What is expected:
Going through the data below, tally every line where the string "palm" occurs, then give only the tally.

Available data:
▬▬▬▬▬▬▬▬▬▬

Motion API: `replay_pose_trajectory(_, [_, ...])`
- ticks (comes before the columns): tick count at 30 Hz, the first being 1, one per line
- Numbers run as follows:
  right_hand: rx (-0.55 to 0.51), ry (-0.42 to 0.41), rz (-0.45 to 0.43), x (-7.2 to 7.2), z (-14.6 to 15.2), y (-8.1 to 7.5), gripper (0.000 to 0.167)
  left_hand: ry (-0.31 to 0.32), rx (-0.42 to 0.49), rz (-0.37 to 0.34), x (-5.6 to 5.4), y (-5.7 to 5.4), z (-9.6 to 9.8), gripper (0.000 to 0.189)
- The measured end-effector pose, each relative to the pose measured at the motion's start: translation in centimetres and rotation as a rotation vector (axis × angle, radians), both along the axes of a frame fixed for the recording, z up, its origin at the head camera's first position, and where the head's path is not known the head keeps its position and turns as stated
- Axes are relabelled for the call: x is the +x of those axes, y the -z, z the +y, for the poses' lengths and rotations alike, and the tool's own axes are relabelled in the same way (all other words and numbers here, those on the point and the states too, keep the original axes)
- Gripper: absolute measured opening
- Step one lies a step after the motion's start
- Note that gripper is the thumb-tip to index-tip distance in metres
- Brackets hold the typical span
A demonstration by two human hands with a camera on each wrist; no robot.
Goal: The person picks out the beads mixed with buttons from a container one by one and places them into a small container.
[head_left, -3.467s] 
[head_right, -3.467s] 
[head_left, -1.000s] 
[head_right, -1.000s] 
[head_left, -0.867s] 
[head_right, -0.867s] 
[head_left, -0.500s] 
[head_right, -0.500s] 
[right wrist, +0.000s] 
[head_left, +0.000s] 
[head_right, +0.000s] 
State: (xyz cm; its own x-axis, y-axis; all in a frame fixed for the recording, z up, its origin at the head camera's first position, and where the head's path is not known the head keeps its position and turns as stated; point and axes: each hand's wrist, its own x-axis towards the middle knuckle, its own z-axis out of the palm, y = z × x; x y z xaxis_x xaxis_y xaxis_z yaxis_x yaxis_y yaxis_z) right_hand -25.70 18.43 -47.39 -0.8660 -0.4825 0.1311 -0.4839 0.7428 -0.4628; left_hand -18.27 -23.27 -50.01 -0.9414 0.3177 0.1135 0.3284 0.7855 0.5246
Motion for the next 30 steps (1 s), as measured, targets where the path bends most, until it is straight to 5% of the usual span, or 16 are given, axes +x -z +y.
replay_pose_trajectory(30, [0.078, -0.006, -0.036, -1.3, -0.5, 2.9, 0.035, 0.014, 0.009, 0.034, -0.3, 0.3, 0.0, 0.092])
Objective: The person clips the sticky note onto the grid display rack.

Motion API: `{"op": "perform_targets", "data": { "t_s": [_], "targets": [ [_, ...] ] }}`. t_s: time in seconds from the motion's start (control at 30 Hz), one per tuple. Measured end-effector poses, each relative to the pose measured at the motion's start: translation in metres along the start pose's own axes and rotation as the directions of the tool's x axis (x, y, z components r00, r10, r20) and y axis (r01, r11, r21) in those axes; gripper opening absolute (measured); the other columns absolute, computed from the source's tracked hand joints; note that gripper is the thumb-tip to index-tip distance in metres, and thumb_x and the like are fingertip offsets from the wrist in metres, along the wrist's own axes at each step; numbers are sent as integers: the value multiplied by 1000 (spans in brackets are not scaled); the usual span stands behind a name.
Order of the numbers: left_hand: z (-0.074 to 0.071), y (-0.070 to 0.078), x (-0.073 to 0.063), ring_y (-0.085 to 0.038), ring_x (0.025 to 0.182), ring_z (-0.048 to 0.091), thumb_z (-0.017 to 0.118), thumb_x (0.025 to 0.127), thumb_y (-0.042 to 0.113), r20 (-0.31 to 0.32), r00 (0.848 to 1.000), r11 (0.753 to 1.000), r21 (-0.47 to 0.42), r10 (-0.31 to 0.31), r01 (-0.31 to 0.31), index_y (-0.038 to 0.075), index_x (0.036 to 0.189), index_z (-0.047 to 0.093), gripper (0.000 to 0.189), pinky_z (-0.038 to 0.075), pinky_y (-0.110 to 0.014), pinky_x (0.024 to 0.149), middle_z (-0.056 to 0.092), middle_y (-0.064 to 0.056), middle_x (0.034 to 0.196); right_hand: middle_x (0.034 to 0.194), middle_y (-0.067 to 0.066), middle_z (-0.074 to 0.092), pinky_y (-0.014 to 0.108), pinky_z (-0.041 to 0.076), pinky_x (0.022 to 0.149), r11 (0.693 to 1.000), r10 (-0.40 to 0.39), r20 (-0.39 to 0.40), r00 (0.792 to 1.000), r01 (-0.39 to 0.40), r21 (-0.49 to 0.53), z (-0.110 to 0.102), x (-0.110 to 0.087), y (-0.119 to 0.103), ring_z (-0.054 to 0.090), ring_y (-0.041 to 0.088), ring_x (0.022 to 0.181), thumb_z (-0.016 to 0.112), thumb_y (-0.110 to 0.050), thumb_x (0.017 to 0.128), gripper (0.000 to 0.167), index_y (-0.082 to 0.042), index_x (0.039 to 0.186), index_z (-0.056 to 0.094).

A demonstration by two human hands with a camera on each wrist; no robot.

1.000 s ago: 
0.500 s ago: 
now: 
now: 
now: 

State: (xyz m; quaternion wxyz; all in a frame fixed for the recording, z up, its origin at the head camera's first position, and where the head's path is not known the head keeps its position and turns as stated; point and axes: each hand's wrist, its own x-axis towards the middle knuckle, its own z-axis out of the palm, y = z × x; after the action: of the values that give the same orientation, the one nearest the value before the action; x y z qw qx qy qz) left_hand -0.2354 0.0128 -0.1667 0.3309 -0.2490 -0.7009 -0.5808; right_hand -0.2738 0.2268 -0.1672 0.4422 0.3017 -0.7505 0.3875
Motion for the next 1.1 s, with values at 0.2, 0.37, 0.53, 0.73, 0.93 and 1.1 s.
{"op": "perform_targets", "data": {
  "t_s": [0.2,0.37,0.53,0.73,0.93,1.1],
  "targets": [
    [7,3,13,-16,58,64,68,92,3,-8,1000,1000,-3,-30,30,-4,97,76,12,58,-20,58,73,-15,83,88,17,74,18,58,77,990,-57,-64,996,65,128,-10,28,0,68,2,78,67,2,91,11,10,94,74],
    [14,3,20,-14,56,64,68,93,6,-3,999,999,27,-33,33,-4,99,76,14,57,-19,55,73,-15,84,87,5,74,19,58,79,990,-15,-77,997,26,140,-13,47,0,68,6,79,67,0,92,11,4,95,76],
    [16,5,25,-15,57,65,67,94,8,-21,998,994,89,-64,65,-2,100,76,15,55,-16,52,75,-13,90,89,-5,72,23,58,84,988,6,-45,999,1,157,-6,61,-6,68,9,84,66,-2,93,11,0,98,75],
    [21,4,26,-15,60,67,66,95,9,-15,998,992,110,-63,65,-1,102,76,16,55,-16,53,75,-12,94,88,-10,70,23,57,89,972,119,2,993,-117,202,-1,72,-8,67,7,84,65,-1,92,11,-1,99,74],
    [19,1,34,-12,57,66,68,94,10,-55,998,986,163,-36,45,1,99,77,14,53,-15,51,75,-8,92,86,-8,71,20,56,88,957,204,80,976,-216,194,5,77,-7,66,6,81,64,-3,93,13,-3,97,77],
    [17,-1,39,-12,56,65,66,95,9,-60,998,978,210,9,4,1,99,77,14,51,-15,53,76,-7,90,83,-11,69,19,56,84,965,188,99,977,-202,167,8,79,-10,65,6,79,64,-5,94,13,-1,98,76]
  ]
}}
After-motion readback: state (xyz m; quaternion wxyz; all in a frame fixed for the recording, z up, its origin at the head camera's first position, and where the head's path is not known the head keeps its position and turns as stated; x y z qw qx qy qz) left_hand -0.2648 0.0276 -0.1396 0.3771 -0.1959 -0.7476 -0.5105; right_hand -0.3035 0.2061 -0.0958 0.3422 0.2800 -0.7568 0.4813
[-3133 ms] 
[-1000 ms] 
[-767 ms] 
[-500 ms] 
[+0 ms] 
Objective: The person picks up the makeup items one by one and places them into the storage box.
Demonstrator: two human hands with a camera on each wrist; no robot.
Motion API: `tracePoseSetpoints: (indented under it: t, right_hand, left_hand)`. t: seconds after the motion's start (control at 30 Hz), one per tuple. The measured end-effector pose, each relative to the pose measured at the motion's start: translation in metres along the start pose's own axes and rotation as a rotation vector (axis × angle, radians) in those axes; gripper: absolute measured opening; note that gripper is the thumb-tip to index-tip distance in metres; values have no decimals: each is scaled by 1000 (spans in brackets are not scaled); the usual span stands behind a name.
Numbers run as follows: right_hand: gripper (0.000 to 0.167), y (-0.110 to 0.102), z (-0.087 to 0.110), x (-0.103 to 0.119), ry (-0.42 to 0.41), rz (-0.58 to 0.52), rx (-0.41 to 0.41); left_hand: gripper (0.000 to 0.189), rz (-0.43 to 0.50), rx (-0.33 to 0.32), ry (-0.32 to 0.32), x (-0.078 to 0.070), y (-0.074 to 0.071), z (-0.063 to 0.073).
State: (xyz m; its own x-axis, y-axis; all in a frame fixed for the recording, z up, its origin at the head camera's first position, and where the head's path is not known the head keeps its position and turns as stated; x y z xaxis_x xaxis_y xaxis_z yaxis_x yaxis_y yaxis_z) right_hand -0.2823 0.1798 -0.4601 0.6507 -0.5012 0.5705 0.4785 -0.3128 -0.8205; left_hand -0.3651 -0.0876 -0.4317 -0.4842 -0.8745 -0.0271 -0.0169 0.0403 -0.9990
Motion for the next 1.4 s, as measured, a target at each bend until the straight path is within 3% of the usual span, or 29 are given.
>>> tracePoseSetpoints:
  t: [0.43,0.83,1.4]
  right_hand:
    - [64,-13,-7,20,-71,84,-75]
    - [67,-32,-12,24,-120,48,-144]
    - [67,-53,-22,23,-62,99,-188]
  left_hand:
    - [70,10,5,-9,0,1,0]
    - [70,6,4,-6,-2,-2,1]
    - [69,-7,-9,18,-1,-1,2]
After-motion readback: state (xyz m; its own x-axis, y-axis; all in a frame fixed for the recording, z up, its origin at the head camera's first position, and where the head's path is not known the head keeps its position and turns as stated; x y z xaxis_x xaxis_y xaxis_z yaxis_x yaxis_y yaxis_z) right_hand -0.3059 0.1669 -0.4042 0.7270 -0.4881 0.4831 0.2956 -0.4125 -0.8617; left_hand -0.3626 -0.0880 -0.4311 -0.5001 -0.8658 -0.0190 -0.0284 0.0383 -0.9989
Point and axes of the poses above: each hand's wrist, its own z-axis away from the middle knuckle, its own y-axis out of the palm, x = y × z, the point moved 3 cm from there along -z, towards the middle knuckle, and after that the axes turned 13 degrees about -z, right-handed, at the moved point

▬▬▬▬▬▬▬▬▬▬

Your response:
3